You might think that because we can sort-of see a jellyfish emerging here, the lifecycle is almost complete. Don't think that! There's an even weirder thing about to happen. Not only will they drop their apparent tentacles, but they'll also go through a round of asexual reproduction.
The scyphistoma matures into a strobila, which means it's ready to strobilate. Sounds saucy? It isn't! Remember, jellyfish sex is not sexy. Not at all.
The polyp divides in half to produce a genetically identical twin. Then each twin divides again. And again. Soon, an entire colony of clones emerges, all from a single original larva.
This budding process is a type of asexual reproduction. Since only one parent is involved, there's no genetic variation produced (except in rare circumstances where meaningful mistakes are made in DNA replication).
Why do this? As with everything in life, this part of the jellyfish lifecycle occurred randomly at least once and then stuck around because it conveyed a survival advantage. The main advantage of strobilation is that it produces many more jellies, multiplying the chances that the parent DNA will be passed on to the next generation.

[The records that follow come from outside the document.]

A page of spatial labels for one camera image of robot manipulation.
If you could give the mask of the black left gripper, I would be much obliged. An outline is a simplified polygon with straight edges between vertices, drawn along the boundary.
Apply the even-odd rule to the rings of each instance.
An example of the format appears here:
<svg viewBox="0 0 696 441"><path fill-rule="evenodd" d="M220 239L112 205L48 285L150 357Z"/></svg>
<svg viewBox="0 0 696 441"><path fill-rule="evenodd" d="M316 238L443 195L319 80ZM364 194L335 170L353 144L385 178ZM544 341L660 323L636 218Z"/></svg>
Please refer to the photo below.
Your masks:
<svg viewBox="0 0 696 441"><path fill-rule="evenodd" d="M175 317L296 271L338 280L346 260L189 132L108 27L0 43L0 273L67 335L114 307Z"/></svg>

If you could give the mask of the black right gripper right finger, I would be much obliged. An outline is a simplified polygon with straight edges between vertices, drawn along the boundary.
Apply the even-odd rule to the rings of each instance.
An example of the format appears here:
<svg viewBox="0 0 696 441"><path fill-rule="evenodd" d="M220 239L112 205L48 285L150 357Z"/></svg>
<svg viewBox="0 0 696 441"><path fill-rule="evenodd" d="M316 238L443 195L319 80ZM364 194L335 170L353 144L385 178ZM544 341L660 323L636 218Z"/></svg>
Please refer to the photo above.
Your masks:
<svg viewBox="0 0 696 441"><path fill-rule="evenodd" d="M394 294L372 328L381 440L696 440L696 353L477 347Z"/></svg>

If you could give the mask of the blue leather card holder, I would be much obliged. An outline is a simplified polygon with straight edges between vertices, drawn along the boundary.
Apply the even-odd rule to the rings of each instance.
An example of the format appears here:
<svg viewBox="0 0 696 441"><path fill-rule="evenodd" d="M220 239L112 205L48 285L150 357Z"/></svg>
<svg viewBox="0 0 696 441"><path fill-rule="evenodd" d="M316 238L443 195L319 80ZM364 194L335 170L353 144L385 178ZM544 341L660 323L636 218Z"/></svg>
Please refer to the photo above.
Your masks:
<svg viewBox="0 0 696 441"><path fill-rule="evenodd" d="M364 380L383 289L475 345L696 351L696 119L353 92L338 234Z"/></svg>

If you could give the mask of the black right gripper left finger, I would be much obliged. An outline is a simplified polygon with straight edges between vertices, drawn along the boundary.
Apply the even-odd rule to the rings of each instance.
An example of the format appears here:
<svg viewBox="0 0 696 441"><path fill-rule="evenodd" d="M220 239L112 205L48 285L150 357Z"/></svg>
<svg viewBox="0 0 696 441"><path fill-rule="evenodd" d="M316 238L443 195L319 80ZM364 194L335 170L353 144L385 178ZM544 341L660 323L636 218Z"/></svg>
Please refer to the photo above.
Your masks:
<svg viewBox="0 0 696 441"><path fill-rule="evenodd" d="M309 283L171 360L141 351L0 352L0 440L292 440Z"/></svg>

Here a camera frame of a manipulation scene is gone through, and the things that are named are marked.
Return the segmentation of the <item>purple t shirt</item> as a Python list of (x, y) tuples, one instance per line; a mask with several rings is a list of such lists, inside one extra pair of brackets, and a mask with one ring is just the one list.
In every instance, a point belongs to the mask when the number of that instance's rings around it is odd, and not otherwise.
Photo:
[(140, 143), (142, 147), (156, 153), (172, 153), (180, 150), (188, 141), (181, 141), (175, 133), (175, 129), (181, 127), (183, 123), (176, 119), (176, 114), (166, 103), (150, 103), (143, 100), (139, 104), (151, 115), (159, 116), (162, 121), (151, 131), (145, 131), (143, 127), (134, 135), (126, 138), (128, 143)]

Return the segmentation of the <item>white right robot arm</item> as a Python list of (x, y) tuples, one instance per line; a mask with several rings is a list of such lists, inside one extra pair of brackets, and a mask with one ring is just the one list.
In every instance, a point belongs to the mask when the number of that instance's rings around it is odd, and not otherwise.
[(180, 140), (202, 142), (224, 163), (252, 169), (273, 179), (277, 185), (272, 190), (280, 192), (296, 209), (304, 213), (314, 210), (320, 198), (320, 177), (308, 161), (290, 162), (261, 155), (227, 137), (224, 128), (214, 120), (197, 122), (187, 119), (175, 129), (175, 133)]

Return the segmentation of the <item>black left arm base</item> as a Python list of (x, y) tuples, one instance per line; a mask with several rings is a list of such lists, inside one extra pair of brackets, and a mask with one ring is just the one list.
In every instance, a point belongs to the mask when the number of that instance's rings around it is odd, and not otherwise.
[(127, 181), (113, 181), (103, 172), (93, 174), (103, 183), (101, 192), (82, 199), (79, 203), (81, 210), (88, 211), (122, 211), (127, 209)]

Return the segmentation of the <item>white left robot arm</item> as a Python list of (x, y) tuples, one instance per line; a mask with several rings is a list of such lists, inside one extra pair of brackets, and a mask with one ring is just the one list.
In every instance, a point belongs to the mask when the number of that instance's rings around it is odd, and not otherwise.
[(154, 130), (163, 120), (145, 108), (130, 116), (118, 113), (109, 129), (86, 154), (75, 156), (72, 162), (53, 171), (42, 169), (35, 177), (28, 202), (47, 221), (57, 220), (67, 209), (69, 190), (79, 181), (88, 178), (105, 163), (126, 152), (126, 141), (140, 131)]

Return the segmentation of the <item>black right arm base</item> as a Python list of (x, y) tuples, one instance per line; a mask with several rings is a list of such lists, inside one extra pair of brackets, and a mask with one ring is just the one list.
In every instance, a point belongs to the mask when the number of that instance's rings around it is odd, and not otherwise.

Now the colony now undergoes polymorphism. Different clones develop different structures to fulfil specialised roles. Some parts of the colony specialise in capturing prey, some specialise in digestion, some do more cloning, and some defend the colony using stingers.
The tiny polyp covers every base, functioning extremely well despite being a small, primitive, sessile animal with multiple personality disorder.
Mobilisation and Medusae
Now, the uppermost clone peels away from the strobila and floats free. This jeuvenile jellyfish is called an ephyra.
The little squirts have just a few months to mature and reproduce before they die. Will they make it? Five hundred million years of evolution says yes.
When they leave the colony, the ephyrae are tiny—about the size of that freckle on your bottom that you don't even know about. But they do get bigger, developing into the classic jellyfish form known as the medusa.
How big do jellyfish get? While Irukandji max out at just 1-2cm wide, the largest known jellyfish species, called the Lion's mane jellyfish, can reach 200cm across.
Jellyfish Sex Round-Up
The jellyfish lifecycle is a wild ride and, strictly speaking, this is only one version of events. Different jelly species undergo equally strange variations of the process above. Depending on how much you enjoyed this article, you'll be overjoyed or disappointed to learn that comb jellies have a much simpler lifecycle altogether. They're hermaphrodites—possessing both the sperm and eggs to self-fertilise if needed—and the larvae grow directly into adult comb jellies.
What's truly amazing to me is the jellyfish lifecycle emerged through random genetic mutation and pruned by natural selection. Each time the ocean created new pressures on these otherwise simple animals, the mutants among them provided novel and more complex solutions to parent a new generation of ocean-savvy oddballs. And this is what we end up with. A bizarre, twisty rollercoaster ride of submarine jellyfish sex.